It’s dark side
‘Empathy is the ability to understand and share the feelings of others by imagining oneself in their place.
But researcher have found that if you are too in tune with other people’s emotions too much of the time, it can lead to exhaustion, apathy, and even aggression and cruelty.’
Well I never…
This is what neurodivergents go through with everyone!!!
So yes cruelty for us – some are more empathetic than others of course but it is still exhausting and incredibly aggravating.
Here’s the thing – generally people do not believe us for this starts during childhood and when a child says he is exhausted we tend to not believe it.
Not only that but where do our own feelings get to come into play? Because when you are learning to live life in the world, I can assure you it gets very complicated
The video also talks about ‘vicarious brain activity’ which means that when a person feels joy or pain a certain region of their brain is in use, and the empathetic person has the same regions of the brain in use too.
They then talk of how empathy is used to manipulate groups of people against another group of people, we are talking politics here pure and simple. Used in genocide, war, colonialism…and of course modern day racism in social media… Meaning empathy is more of a problem than a solution.
Some psychologists thinks empathy is a very healthy response in that we activate and share similar brain networks – mirroring if you will.
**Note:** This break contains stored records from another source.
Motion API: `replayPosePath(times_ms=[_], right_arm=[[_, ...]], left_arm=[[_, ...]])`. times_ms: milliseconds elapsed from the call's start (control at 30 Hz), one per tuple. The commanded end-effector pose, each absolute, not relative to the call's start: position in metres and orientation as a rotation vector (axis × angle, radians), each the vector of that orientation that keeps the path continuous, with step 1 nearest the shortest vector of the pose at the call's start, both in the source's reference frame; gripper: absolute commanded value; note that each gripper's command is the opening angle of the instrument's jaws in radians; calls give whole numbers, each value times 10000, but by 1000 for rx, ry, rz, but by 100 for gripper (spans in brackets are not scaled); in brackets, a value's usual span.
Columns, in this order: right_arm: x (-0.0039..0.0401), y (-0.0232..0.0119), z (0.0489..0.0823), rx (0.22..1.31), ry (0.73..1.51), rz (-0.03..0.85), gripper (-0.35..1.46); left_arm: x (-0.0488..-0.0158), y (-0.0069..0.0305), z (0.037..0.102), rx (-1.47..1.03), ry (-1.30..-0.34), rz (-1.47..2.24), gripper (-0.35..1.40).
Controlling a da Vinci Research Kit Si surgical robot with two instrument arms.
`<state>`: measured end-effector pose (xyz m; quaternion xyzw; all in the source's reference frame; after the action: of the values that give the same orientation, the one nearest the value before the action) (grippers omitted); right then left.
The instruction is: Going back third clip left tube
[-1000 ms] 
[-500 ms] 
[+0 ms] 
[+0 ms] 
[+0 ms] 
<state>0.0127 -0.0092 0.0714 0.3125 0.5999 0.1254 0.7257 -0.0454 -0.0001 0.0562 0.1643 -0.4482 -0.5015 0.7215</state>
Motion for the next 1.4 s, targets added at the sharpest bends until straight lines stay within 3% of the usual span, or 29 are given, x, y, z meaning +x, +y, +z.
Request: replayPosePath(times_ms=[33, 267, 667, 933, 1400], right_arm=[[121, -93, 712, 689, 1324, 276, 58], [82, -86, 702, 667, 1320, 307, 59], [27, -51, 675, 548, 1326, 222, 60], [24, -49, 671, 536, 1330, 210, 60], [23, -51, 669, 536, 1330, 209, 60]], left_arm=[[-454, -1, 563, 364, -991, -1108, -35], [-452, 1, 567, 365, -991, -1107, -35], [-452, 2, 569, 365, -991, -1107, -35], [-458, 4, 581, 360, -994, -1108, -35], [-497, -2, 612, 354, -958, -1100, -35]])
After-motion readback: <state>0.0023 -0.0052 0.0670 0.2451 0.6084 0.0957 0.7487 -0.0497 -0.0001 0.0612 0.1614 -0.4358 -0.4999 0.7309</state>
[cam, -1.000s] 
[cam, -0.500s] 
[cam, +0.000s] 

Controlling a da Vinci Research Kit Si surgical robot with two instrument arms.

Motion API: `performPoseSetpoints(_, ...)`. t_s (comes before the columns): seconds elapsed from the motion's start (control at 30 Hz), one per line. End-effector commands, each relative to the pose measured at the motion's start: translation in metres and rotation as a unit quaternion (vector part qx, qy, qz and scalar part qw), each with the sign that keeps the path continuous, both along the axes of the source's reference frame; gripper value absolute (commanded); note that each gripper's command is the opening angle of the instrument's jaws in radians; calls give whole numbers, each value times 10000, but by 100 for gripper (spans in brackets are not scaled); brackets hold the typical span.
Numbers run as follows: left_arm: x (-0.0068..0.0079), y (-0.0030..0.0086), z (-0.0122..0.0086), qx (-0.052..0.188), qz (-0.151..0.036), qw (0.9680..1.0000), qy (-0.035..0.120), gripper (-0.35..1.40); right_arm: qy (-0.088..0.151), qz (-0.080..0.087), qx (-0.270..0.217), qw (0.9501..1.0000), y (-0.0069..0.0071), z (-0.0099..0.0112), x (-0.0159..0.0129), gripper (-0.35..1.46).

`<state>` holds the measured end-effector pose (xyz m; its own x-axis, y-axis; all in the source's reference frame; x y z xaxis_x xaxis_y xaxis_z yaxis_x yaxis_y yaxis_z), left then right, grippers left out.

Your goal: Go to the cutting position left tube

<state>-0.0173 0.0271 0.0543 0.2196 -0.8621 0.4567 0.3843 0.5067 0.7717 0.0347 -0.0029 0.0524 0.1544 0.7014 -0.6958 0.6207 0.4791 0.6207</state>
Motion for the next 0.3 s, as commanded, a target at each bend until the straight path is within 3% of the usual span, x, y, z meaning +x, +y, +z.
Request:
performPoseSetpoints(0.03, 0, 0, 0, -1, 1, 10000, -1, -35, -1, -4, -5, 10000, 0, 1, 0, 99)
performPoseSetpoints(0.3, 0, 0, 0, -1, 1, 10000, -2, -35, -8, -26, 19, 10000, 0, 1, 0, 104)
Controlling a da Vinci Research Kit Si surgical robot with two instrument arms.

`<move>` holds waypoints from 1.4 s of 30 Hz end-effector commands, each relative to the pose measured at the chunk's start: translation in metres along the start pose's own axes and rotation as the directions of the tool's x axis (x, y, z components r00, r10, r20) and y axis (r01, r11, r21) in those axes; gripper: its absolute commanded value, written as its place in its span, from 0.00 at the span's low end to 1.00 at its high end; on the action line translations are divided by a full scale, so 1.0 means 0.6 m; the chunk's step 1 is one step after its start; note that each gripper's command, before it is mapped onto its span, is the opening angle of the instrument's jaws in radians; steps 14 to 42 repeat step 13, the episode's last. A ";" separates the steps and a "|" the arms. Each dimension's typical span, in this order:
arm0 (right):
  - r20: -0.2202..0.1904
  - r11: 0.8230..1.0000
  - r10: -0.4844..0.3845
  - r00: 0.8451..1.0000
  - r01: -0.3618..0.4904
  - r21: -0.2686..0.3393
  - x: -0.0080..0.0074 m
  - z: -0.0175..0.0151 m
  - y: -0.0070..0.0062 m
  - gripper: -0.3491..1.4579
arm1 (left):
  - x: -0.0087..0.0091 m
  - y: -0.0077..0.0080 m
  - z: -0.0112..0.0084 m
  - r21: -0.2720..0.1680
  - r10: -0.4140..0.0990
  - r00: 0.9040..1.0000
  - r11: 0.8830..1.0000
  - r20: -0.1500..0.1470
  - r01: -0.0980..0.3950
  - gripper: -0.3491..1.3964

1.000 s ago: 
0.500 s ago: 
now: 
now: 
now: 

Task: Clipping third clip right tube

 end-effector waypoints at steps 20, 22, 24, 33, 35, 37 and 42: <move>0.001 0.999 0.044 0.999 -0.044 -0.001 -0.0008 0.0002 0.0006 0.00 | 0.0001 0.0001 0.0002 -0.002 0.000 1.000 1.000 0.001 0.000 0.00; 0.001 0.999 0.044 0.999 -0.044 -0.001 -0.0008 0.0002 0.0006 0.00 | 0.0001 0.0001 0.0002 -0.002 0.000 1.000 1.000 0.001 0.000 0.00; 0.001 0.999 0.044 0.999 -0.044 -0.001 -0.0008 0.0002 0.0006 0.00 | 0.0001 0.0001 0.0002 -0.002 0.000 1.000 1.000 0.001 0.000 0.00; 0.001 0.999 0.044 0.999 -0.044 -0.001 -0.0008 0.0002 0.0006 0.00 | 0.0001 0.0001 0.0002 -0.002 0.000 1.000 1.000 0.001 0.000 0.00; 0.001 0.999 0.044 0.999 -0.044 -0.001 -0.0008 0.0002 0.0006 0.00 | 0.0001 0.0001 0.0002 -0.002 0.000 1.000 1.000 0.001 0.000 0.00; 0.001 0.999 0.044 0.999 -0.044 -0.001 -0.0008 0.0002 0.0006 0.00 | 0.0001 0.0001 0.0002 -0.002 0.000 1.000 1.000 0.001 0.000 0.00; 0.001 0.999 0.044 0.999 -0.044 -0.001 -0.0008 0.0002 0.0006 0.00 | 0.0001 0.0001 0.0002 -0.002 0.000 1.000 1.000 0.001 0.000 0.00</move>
But the down side is personal distress or empathic distress which is totally a negative point for people who work in the medical field, this is why it is important if not primordial to learn how to dissociate from that in these professions from the cleaners to the surgeons. For empathy fatigue can be incapacitating.
This can lead to burnout or desensitised
So we can turn this into compassion – turning it into love which can not burn out this is a learned response. We can teach the brain to use different networks.
Empathetic response is about me but the compassion is about them and giving love.
Is it possible to foster greater compassion in people ?
Compassion uses totally different networks than empathy and it can be ‘taught’ using certain practices to foster this care, love and affiliate network.
So although this is tough for neurodivergent children to master it really is up to the parent to find out what type of mental gymnastics their child can possibly do to change networks from the anger, pain & stress network to the affiliation, care & love network.
I just wish all this had been around for me and my little ones back in the day – hey they are only 26 the eldest so thank your lucky stars that there are answers and we have tools too.